• PROBLEM DESCRIPTION
Copy out every line of the data that has the word "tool" somewhere in it.
*** DATA BELOW
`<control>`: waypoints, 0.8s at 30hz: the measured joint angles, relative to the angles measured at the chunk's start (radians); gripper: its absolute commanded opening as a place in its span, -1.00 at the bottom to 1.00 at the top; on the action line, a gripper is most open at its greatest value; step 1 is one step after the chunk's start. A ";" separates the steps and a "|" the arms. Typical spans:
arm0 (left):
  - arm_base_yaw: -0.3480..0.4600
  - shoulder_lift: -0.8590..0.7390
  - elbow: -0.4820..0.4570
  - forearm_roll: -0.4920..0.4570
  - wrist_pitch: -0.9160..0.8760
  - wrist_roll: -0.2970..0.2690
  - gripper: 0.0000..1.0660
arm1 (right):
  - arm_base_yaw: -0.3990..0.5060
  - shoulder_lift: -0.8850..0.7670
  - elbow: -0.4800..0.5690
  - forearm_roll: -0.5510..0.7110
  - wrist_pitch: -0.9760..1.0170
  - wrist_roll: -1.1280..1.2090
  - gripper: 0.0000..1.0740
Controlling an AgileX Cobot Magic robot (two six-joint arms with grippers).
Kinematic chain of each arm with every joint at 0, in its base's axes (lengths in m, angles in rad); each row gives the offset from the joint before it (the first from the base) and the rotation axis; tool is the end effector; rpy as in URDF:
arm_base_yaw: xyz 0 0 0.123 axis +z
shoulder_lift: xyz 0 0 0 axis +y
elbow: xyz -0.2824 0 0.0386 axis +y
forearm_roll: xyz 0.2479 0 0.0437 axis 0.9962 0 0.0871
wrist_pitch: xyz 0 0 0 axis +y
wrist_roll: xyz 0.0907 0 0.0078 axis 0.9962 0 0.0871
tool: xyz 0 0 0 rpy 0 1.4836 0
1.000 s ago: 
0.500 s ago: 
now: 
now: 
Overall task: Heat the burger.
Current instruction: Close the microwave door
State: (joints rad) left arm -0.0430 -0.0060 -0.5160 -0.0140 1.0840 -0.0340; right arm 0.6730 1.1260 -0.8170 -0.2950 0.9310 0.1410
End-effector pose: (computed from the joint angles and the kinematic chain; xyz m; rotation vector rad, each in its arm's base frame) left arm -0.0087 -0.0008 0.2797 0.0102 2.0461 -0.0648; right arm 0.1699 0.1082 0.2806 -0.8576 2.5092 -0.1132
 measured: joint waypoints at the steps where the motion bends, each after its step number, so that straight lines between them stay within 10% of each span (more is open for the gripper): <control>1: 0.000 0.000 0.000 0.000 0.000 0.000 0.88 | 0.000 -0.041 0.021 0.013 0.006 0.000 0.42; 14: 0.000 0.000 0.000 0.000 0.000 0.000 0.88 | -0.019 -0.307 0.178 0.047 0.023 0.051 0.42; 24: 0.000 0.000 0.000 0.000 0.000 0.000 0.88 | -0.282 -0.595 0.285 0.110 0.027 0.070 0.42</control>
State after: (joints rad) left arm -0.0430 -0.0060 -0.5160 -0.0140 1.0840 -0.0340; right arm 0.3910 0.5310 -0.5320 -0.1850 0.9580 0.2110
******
• TASK SOLUTION
Kinematic chain of each arm with every joint at 0, in its base's axes (lengths in m, angles in rad); each row gives the offset from the joint before it (the first from the base) and the rotation axis; tool is the end effector; rpy as in URDF:
tool: xyz 0 0 0 rpy 0 1.4836 0

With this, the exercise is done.